Google really wants developers to learn how to build Android apps in Kotlin.
In order to make that happen, the search-engine giant is pushing two new, tutorial-based courses via codelabs: Kotlin Bootcamp for Programmers and Developing Android Apps in Kotlin.
“Kotlin Bootcamp for Programmers” is exactly what the title promises: a walkthrough of Kotlin programming, from writing simple statements to functional manipulation (including “extending builtin functions,” according to Google’s blog posting on the matter).
“Developing Android Apps in Kotlin” is likewise straightforward. You’ll run through “Hello, World!” to building basic UIs to constructing an app that requests data from a live server. There’s quite a bit of space devoted to Android Jetpack, a toolkit for building out Android apps, including components such as Work Manager. As you might expect, there’s also a focus on libraries, including ones for loading images, networking, and JSON-parsing.
All lessons allow you to test out your growing skills on an app, according to Google. “In each lesson, you will work with a realistically architected app and implement key features,” the company stated in its blog post. “For example, you start out learning how to deploy a dice roller app. You learn how to implement navigation by building the ‘Android Trivia’ game. You learn how to create a Room database by building a sleep tracker app.”
Google Driving Kotlin Adoption
Although Google has pushed developers to embrace Kotlin, many continue to use Java, the original language for building Android apps. Responding to a Dice survey this summer, some 85 percent of technologists opted for Java over Kotlin, suggesting that the latter language still has some distance to go if it wants to completely eclipse Java’s influence on Android development.
Meanwhile, developers are finding some uses for Kotlin beyond Android development. According to a recent survey by JetBrains (which created the language in 2011), some 62 percent of developers say they use Kotlin to build mobile apps; web backend projects came in second, with 41 percent, followed by libraries with 29 percent and tooling with 22 percent. (Very few respondents—roughly 9 percent—used the language for desktop apps, and even fewer utilized it for the Internet of Things.)

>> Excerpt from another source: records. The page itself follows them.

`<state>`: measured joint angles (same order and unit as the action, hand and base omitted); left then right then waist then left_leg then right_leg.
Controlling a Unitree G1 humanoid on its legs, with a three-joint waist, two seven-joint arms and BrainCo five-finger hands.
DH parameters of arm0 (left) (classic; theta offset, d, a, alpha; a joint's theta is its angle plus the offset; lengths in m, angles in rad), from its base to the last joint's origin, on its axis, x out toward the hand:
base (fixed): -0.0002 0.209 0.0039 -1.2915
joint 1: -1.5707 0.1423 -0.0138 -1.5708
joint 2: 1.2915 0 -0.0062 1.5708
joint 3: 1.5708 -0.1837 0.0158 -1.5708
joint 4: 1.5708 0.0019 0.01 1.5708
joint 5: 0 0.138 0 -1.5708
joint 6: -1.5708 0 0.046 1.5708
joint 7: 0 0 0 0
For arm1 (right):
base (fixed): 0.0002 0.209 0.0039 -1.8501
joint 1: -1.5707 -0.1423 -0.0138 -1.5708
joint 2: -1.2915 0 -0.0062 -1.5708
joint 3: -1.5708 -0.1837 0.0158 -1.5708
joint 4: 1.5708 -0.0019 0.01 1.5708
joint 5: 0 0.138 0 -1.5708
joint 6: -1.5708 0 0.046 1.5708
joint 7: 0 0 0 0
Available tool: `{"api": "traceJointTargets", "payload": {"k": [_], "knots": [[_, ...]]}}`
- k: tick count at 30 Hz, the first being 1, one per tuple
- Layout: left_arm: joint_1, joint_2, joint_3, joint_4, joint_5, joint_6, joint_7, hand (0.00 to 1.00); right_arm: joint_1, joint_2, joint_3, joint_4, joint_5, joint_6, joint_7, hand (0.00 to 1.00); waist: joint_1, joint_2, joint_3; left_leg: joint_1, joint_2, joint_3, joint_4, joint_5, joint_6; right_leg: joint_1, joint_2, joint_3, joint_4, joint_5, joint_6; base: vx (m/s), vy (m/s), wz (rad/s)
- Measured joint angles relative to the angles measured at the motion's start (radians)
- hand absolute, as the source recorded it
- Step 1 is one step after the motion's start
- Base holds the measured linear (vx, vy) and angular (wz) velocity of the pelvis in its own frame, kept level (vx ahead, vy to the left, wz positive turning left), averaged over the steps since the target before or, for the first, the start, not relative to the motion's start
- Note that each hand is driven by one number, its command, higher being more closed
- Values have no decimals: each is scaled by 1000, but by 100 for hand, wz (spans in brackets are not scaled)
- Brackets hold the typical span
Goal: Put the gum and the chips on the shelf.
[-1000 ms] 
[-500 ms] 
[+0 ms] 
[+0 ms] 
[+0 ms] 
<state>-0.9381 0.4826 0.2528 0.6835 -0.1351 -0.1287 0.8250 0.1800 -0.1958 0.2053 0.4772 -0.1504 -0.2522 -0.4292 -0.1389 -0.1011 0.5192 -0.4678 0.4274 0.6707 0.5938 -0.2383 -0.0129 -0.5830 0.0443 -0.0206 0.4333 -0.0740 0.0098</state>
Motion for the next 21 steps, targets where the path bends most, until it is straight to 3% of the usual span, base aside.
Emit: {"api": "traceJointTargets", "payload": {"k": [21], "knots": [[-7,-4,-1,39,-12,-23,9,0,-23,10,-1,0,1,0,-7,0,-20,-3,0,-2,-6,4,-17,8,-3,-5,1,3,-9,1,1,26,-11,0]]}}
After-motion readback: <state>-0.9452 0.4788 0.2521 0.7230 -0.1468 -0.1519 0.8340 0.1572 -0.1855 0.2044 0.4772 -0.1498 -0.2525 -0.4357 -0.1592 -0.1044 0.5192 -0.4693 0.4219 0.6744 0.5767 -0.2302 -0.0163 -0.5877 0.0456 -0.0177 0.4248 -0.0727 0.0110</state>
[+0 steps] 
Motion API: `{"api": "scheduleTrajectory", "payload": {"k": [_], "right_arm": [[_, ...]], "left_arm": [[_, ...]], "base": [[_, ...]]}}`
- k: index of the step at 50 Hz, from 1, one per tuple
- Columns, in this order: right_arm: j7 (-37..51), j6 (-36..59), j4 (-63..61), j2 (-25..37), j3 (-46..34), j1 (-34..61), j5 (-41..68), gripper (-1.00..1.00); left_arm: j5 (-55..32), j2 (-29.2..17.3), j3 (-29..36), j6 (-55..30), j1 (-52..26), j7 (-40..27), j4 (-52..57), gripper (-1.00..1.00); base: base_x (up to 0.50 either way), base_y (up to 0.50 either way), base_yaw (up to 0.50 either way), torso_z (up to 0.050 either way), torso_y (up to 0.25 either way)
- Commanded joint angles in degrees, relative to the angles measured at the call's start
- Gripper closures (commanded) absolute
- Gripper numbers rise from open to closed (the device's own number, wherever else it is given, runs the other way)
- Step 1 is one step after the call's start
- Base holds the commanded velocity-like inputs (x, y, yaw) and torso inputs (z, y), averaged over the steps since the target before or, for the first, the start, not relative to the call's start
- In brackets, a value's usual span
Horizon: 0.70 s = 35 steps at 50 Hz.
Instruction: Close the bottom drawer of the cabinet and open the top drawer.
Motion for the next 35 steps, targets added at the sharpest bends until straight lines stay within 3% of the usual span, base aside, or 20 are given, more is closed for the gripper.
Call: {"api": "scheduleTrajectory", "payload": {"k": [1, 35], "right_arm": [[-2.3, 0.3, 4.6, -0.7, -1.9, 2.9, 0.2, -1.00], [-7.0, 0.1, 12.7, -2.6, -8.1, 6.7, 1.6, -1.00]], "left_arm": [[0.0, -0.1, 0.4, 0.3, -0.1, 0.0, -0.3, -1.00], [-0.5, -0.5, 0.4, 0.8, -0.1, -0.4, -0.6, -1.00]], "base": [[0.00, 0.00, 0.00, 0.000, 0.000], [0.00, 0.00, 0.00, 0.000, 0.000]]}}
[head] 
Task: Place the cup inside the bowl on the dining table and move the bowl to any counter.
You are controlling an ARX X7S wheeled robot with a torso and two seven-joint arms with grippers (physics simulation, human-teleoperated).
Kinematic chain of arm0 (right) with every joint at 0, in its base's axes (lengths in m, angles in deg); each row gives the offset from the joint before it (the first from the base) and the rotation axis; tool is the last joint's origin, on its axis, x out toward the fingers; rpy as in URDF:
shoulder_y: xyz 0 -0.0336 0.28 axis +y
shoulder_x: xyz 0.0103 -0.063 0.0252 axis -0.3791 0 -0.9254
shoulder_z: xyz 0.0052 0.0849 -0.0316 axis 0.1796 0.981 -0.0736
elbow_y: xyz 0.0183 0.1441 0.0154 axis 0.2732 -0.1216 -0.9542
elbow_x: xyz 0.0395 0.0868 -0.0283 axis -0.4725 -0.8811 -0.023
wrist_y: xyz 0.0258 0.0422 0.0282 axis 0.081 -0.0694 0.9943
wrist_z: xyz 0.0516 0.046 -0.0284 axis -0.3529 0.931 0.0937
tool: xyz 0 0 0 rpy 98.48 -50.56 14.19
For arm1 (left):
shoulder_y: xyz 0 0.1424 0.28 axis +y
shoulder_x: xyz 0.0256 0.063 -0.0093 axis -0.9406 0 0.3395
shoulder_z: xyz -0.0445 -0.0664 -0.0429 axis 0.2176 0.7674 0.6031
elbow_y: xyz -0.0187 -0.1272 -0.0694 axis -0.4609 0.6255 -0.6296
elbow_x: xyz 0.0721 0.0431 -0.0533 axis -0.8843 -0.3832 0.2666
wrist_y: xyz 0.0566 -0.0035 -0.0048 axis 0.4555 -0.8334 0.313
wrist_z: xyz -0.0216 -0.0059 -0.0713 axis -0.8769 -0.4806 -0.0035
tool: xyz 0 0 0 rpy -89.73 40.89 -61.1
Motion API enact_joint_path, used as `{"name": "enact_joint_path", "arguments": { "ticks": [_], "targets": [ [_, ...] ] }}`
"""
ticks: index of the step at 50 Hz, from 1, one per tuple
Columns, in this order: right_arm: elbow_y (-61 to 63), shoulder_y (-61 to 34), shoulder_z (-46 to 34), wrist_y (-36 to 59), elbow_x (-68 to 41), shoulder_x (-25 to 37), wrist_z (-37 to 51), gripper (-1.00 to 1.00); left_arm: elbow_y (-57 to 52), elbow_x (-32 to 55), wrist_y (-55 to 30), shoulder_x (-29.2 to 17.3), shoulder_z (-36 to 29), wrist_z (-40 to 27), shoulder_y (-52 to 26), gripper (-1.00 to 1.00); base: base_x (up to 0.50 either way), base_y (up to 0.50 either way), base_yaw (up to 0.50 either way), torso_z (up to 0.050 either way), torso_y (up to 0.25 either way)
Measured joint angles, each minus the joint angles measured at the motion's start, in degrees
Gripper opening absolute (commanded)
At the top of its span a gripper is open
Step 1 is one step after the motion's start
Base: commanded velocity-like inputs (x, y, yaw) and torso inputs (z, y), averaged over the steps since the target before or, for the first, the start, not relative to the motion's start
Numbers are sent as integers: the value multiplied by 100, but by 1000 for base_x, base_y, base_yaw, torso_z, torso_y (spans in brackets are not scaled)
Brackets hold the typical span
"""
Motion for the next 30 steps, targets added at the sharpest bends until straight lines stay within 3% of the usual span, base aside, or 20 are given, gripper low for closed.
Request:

Even if Kotlin hasn’t managed to utterly crush Java in terms of Android development (which isn’t shocking, given how Java is a well-entrenched legacy language), Dice’s database shows that the number of job postings mentioning “Kotlin” has rocketed up since mid-2017, which is right around when Google announced that it would become a first-class language. Kotlin is also finding its way into specialized sub-markets such as finance; a front-office developer at one U.S. bank recently said that Kotlin is being used in place of Java and Scala for some applications.
In any case, if you’re interested in building Android apps, knowing Kotlin is key. And Google now has some additional resources for you.